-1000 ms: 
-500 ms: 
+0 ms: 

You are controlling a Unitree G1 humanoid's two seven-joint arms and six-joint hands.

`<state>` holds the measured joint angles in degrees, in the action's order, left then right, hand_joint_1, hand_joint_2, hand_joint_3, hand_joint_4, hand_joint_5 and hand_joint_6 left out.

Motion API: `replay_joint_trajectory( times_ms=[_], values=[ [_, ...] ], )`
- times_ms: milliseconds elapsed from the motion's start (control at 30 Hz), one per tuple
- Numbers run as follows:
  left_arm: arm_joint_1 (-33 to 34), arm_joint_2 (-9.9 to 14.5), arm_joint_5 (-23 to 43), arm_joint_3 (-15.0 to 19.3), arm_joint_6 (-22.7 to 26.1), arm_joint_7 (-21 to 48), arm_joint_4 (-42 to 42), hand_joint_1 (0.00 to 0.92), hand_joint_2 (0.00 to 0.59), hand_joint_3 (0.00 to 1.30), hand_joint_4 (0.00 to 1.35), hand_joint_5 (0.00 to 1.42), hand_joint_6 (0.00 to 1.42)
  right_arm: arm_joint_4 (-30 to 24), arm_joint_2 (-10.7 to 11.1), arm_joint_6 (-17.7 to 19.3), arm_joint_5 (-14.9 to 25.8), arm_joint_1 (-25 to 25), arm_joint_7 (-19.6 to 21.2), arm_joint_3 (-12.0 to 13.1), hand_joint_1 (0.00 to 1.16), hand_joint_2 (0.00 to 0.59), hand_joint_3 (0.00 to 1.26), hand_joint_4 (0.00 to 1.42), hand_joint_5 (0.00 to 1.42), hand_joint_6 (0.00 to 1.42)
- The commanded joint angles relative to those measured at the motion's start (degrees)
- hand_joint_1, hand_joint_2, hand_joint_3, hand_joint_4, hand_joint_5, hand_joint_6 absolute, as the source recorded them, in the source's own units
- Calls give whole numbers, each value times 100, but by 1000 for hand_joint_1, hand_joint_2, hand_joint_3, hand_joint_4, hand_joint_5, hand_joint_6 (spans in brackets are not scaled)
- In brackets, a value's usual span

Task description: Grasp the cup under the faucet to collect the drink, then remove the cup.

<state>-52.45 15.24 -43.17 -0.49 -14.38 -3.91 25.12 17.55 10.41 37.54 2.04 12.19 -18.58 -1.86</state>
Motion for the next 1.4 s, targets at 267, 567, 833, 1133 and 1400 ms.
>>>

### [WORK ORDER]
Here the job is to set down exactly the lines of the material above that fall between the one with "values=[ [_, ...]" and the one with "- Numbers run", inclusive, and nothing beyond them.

### [TASK OUTPUT]
Motion API: `replay_joint_trajectory( times_ms=[_], values=[ [_, ...] ], )`
- times_ms: milliseconds elapsed from the motion's start (control at 30 Hz), one per tuple
- Numbers run as follows:

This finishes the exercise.